%%

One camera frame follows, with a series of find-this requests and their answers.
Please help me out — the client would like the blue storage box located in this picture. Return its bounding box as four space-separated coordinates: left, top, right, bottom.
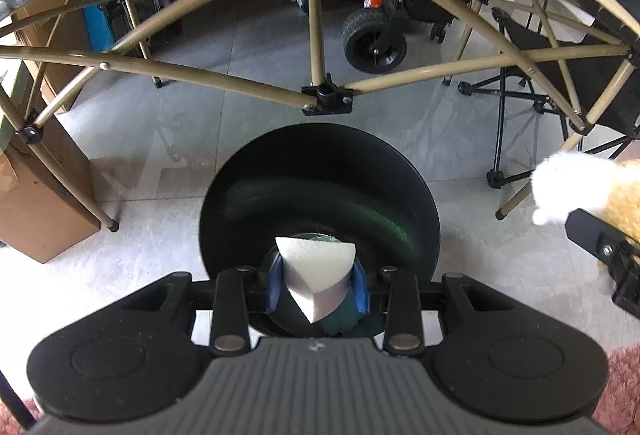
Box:
80 0 118 53

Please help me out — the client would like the person's right forearm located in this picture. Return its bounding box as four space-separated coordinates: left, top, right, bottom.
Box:
592 346 640 435

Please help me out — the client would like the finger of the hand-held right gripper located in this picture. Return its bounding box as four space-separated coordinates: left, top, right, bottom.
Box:
564 209 634 267

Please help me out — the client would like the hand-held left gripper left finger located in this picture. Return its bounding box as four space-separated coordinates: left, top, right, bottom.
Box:
122 264 283 357

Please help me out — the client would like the white foam wedge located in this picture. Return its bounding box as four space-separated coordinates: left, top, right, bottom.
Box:
275 236 358 323

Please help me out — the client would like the tan folding table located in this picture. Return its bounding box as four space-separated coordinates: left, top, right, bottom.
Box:
0 0 640 236

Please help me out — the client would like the black waste bin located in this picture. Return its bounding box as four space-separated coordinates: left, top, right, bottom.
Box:
199 125 441 338

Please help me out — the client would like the cardboard box with green liner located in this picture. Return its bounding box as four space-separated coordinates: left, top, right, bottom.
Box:
0 60 101 263

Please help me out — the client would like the open cardboard box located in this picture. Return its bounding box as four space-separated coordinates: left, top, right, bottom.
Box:
10 0 96 116

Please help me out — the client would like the yellow plush toy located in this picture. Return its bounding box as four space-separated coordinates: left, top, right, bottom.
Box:
530 151 640 296

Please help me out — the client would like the black folding chair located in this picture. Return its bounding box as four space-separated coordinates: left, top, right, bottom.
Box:
457 0 640 221

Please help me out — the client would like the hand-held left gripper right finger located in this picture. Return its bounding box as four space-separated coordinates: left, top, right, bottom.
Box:
352 264 503 357

%%

- **Goal of the exercise**:
Return every record exactly, minus the pictures.

- **Task response**:
One camera frame follows, with a series of find-this requests and their answers.
Please help me out — the client would like the blue storage box located in this picture. Return its bounding box as four space-separated coordinates: left, top, right, bottom.
Box:
80 0 118 53

Please help me out — the client would like the person's right forearm located in this picture. Return its bounding box as four space-separated coordinates: left, top, right, bottom.
Box:
592 346 640 435

Please help me out — the client would like the finger of the hand-held right gripper located in this picture. Return its bounding box as four space-separated coordinates: left, top, right, bottom.
Box:
564 209 634 267

Please help me out — the client would like the hand-held left gripper left finger located in this picture. Return its bounding box as four space-separated coordinates: left, top, right, bottom.
Box:
122 264 283 357

Please help me out — the client would like the white foam wedge located in this picture. Return its bounding box as four space-separated coordinates: left, top, right, bottom.
Box:
275 236 358 323

Please help me out — the client would like the tan folding table located in this picture. Return its bounding box as four space-separated coordinates: left, top, right, bottom.
Box:
0 0 640 236

Please help me out — the client would like the black waste bin located in this picture. Return its bounding box as four space-separated coordinates: left, top, right, bottom.
Box:
199 125 441 338

Please help me out — the client would like the cardboard box with green liner located in this picture. Return its bounding box as four space-separated coordinates: left, top, right, bottom.
Box:
0 60 101 263

Please help me out — the client would like the open cardboard box located in this picture. Return its bounding box as four space-separated coordinates: left, top, right, bottom.
Box:
10 0 96 116

Please help me out — the client would like the yellow plush toy located in this picture. Return its bounding box as four space-separated coordinates: left, top, right, bottom.
Box:
530 151 640 296

Please help me out — the client would like the black folding chair located in this picture. Return its bounding box as four space-separated coordinates: left, top, right, bottom.
Box:
457 0 640 221

Please help me out — the client would like the hand-held left gripper right finger located in this picture. Return its bounding box as four space-separated coordinates: left, top, right, bottom.
Box:
352 264 503 357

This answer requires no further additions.